Information shown>
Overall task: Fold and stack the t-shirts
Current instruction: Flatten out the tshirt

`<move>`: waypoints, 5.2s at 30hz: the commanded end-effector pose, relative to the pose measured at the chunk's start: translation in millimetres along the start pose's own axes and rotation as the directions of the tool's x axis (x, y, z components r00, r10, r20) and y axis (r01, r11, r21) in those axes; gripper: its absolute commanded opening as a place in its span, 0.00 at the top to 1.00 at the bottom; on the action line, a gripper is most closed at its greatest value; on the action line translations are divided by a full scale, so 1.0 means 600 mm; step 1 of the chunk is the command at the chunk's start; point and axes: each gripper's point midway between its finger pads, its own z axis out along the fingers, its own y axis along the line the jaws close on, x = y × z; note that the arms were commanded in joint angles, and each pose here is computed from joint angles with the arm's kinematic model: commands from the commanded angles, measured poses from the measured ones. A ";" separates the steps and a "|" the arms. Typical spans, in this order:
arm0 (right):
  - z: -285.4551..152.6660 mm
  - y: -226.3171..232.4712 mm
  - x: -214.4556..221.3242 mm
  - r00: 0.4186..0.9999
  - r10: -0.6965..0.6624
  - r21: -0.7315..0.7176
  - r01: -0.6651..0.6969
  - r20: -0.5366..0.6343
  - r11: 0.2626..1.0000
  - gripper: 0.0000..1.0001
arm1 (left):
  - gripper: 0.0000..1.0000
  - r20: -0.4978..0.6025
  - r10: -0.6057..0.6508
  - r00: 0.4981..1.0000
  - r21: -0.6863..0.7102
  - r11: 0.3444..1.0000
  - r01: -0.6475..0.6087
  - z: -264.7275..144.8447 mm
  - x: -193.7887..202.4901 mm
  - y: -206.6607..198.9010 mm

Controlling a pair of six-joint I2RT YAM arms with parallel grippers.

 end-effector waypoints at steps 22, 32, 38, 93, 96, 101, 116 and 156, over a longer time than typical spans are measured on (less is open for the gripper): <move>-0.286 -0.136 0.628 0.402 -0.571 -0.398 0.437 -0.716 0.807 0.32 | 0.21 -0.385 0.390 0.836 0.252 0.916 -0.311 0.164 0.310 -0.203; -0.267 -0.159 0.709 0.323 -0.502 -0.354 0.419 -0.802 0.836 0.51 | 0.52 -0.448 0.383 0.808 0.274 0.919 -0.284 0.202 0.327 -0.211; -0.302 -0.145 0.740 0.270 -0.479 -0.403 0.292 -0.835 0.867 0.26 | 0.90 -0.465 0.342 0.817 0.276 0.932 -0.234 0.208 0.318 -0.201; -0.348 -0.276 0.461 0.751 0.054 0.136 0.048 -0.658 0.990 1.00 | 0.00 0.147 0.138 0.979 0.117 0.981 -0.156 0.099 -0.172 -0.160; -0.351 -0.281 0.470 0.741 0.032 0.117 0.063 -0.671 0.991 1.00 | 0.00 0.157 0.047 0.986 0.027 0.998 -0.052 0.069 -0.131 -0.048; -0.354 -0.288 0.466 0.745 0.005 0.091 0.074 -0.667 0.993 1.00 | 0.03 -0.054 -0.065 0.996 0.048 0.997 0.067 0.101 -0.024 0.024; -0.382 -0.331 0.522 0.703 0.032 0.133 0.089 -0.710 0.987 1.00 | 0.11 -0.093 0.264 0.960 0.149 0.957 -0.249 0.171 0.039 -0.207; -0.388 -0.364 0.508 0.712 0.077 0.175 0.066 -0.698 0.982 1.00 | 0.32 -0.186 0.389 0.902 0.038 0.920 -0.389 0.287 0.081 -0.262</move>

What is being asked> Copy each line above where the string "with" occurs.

Answer to the problem>
`<move>`: waypoints, 5.2s at 30hz: the commanded end-effector pose, relative to the pose measured at the chunk's start: translation in millimetres along the start pose's own axes and rotation as the directions of the tool's x axis (x, y, z components r00, r10, r20) and y axis (r01, r11, r21) in those axes; gripper: its absolute commanded opening as a place in its span, 0.00 at the top to 1.00 at the bottom; on the action line, a gripper is most closed at its greatest value; on the action line translations are divided by a full scale, so 1.0 means 600 mm; step 1 of the chunk is the command at the chunk's start; point and axes: each gripper's point midway between its finger pads, its own z axis out along the fingers, its own y axis along the line the jaws close on, x = y × z; note that the arms were commanded in joint angles, and each pose here is computed from joint angles with the arm's kinematic model: commands from the commanded angles, measured poses from the measured ones. A ";" separates the steps and a "|" the arms. Typical spans, in this order:
Controlling a pair of six-joint I2RT YAM arms with parallel grippers.

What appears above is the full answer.